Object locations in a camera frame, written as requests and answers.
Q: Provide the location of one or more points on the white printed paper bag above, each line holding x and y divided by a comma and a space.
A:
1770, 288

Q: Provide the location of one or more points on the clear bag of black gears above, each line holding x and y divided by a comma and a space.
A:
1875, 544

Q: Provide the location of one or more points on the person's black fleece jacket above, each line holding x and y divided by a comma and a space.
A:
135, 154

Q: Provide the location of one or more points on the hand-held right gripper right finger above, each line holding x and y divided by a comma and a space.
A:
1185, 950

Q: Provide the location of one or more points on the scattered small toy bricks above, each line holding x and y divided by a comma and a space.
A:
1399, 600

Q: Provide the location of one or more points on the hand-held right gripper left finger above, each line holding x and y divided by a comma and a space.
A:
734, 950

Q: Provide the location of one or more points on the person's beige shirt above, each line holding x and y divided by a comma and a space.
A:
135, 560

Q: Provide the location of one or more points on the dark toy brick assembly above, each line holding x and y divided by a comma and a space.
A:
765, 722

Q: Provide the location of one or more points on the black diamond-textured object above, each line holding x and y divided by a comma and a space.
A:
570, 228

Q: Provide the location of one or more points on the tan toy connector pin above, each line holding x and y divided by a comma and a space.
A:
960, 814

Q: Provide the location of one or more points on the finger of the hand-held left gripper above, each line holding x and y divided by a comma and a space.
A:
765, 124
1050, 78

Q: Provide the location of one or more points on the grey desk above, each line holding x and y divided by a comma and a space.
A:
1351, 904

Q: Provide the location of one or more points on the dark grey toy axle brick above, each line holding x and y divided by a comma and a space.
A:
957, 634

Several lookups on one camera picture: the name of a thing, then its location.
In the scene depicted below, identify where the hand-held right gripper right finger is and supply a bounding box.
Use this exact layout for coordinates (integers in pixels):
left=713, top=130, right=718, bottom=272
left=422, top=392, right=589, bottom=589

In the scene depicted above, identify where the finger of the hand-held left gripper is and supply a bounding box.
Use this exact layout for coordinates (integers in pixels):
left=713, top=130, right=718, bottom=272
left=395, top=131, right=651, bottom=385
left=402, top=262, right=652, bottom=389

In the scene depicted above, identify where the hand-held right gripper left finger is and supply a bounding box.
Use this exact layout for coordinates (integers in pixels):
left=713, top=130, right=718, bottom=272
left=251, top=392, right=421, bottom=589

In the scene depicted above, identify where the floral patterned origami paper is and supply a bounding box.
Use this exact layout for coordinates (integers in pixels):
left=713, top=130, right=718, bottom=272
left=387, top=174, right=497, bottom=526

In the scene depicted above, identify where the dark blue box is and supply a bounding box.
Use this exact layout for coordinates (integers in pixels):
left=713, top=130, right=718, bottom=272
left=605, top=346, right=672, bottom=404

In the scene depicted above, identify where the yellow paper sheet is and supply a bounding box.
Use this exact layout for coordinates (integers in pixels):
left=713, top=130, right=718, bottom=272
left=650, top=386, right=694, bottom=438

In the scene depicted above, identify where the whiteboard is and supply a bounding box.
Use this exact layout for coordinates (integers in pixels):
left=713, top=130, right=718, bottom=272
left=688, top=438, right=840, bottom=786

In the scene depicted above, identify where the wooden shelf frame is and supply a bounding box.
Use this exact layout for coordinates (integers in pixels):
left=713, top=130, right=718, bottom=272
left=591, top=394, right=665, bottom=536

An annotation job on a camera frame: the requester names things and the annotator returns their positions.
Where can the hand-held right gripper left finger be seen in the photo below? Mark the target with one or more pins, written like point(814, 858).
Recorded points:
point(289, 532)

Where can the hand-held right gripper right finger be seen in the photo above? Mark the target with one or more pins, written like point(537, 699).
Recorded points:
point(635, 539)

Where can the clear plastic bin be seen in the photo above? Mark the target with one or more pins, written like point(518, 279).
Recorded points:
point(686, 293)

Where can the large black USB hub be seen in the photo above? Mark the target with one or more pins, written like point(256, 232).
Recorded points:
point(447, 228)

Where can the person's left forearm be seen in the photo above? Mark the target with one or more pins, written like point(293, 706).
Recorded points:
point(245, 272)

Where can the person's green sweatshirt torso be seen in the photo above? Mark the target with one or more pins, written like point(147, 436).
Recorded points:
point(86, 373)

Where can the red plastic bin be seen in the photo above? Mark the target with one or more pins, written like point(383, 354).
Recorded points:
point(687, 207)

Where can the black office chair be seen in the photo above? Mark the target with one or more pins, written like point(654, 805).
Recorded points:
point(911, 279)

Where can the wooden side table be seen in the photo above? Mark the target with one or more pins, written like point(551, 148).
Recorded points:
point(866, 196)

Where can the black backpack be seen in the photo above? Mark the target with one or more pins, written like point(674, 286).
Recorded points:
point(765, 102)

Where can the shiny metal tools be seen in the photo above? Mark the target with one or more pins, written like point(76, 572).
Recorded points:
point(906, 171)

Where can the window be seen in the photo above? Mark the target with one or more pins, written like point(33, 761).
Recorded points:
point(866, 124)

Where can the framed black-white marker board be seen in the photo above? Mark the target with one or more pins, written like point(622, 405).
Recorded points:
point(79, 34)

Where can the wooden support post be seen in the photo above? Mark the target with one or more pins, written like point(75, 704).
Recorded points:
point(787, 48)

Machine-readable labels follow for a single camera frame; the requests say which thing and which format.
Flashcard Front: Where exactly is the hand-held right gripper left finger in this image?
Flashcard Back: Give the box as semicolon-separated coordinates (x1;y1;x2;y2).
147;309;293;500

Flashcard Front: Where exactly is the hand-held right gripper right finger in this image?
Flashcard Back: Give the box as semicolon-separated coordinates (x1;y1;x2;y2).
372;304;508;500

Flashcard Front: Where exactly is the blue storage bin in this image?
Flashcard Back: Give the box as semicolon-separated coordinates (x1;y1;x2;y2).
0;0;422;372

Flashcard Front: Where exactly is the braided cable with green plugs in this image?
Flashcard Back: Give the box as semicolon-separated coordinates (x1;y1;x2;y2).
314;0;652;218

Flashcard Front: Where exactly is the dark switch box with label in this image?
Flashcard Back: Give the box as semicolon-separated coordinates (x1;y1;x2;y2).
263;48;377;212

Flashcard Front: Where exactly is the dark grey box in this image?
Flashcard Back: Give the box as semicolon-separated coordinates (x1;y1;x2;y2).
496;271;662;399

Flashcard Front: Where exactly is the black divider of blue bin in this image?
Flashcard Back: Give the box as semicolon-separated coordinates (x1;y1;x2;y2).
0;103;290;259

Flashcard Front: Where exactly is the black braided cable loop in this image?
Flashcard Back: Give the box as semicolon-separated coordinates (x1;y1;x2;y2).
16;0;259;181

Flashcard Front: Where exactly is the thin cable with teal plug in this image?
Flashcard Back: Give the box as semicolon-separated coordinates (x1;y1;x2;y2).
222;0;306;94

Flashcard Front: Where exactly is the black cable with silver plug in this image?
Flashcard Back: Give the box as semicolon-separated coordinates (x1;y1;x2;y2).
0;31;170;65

What is being asked. Your reply should contain every record, unchanged and complete.

Response to the exercise.
Object locations in a camera frame, written as requests and answers.
Q: Provide the location of one or more points on the white printed paper bag above, each line holding x and y divided by a comma and a space.
A:
1770, 288

Q: Provide the location of one or more points on the clear bag of black gears above, each line holding x and y divided by a comma and a space.
A:
1875, 544

Q: Provide the location of one or more points on the person's black fleece jacket above, each line holding x and y divided by a comma and a space.
A:
135, 154

Q: Provide the location of one or more points on the hand-held right gripper right finger above, each line holding x and y divided by a comma and a space.
A:
1185, 950

Q: Provide the location of one or more points on the scattered small toy bricks above, each line holding x and y divided by a comma and a space.
A:
1399, 600

Q: Provide the location of one or more points on the hand-held right gripper left finger above, each line holding x and y divided by a comma and a space.
A:
734, 950

Q: Provide the location of one or more points on the person's beige shirt above, each line holding x and y divided by a comma and a space.
A:
135, 560

Q: Provide the location of one or more points on the dark toy brick assembly above, each line holding x and y divided by a comma and a space.
A:
765, 722

Q: Provide the location of one or more points on the black diamond-textured object above, each line holding x and y divided by a comma and a space.
A:
570, 228

Q: Provide the location of one or more points on the tan toy connector pin above, each line holding x and y divided by a comma and a space.
A:
960, 814

Q: Provide the location of one or more points on the finger of the hand-held left gripper above, each line holding x and y divided by a comma and a space.
A:
765, 124
1050, 78

Q: Provide the location of one or more points on the grey desk above, each line holding x and y divided by a comma and a space.
A:
1351, 904

Q: Provide the location of one or more points on the dark grey toy axle brick above, each line holding x and y divided by a comma and a space.
A:
957, 634

Several lookups on one camera picture: the name of a thing, then its location.
In the scene depicted below, identify where the hand-held right gripper right finger is and supply a bounding box.
Use this exact layout for coordinates (integers in pixels):
left=713, top=130, right=718, bottom=272
left=422, top=392, right=589, bottom=589

In the scene depicted above, identify where the finger of the hand-held left gripper is and supply a bounding box.
Use this exact layout for coordinates (integers in pixels):
left=713, top=130, right=718, bottom=272
left=395, top=131, right=651, bottom=385
left=402, top=262, right=652, bottom=389

In the scene depicted above, identify where the hand-held right gripper left finger is and supply a bounding box.
Use this exact layout for coordinates (integers in pixels):
left=713, top=130, right=718, bottom=272
left=251, top=392, right=421, bottom=589

In the scene depicted above, identify where the floral patterned origami paper is and supply a bounding box.
Use this exact layout for coordinates (integers in pixels):
left=713, top=130, right=718, bottom=272
left=387, top=174, right=497, bottom=526

In the scene depicted above, identify where the dark blue box is and supply a bounding box.
Use this exact layout for coordinates (integers in pixels):
left=713, top=130, right=718, bottom=272
left=605, top=346, right=672, bottom=404

In the scene depicted above, identify where the yellow paper sheet is and supply a bounding box.
Use this exact layout for coordinates (integers in pixels):
left=713, top=130, right=718, bottom=272
left=650, top=386, right=694, bottom=438

In the scene depicted above, identify where the whiteboard is and supply a bounding box.
Use this exact layout for coordinates (integers in pixels):
left=713, top=130, right=718, bottom=272
left=688, top=438, right=840, bottom=786

In the scene depicted above, identify where the wooden shelf frame is and supply a bounding box.
Use this exact layout for coordinates (integers in pixels):
left=713, top=130, right=718, bottom=272
left=591, top=394, right=665, bottom=536

An annotation job on a camera frame: the requester names things and the annotator returns their positions.
Where can the hand-held right gripper left finger be seen in the photo below? Mark the target with one or more pins, written like point(814, 858).
Recorded points:
point(289, 532)

Where can the hand-held right gripper right finger be seen in the photo above? Mark the target with one or more pins, written like point(537, 699).
Recorded points:
point(635, 539)

Where can the clear plastic bin be seen in the photo above? Mark the target with one or more pins, written like point(518, 279).
Recorded points:
point(686, 293)

Where can the large black USB hub be seen in the photo above? Mark the target with one or more pins, written like point(256, 232).
Recorded points:
point(447, 228)

Where can the person's left forearm be seen in the photo above? Mark the target with one or more pins, written like point(293, 706).
Recorded points:
point(245, 272)

Where can the person's green sweatshirt torso be seen in the photo above? Mark the target with one or more pins, written like point(147, 436).
Recorded points:
point(86, 373)

Where can the red plastic bin be seen in the photo above? Mark the target with one or more pins, written like point(383, 354).
Recorded points:
point(687, 207)

Where can the black office chair be seen in the photo above? Mark the target with one or more pins, written like point(654, 805).
Recorded points:
point(911, 279)

Where can the wooden side table be seen in the photo above? Mark the target with one or more pins, written like point(551, 148).
Recorded points:
point(866, 196)

Where can the black backpack be seen in the photo above? Mark the target with one or more pins, written like point(674, 286).
Recorded points:
point(765, 102)

Where can the shiny metal tools be seen in the photo above? Mark the target with one or more pins, written like point(76, 572).
Recorded points:
point(906, 171)

Where can the window be seen in the photo above? Mark the target with one or more pins, written like point(33, 761).
Recorded points:
point(866, 124)

Where can the framed black-white marker board be seen in the photo above? Mark the target with one or more pins, written like point(622, 405).
Recorded points:
point(79, 34)

Where can the wooden support post be seen in the photo above? Mark the target with one or more pins, written like point(75, 704).
Recorded points:
point(787, 48)

Machine-readable labels follow for a single camera frame; the requests say which thing and which format.
Flashcard Front: Where exactly is the hand-held right gripper left finger in this image?
Flashcard Back: Give the box as semicolon-separated coordinates (x1;y1;x2;y2).
147;309;293;500

Flashcard Front: Where exactly is the hand-held right gripper right finger in this image?
Flashcard Back: Give the box as semicolon-separated coordinates (x1;y1;x2;y2).
372;304;508;500

Flashcard Front: Where exactly is the blue storage bin in this image?
Flashcard Back: Give the box as semicolon-separated coordinates (x1;y1;x2;y2).
0;0;422;372

Flashcard Front: Where exactly is the braided cable with green plugs in this image?
Flashcard Back: Give the box as semicolon-separated coordinates (x1;y1;x2;y2).
314;0;652;218

Flashcard Front: Where exactly is the dark switch box with label in this image?
Flashcard Back: Give the box as semicolon-separated coordinates (x1;y1;x2;y2).
263;48;377;212

Flashcard Front: Where exactly is the dark grey box in this image?
Flashcard Back: Give the box as semicolon-separated coordinates (x1;y1;x2;y2).
496;271;662;399

Flashcard Front: Where exactly is the black divider of blue bin in this image?
Flashcard Back: Give the box as semicolon-separated coordinates (x1;y1;x2;y2).
0;103;290;259

Flashcard Front: Where exactly is the black braided cable loop in this image?
Flashcard Back: Give the box as semicolon-separated coordinates (x1;y1;x2;y2).
16;0;259;181

Flashcard Front: Where exactly is the thin cable with teal plug in this image?
Flashcard Back: Give the box as semicolon-separated coordinates (x1;y1;x2;y2).
222;0;306;94

Flashcard Front: Where exactly is the black cable with silver plug in this image?
Flashcard Back: Give the box as semicolon-separated coordinates (x1;y1;x2;y2).
0;31;170;65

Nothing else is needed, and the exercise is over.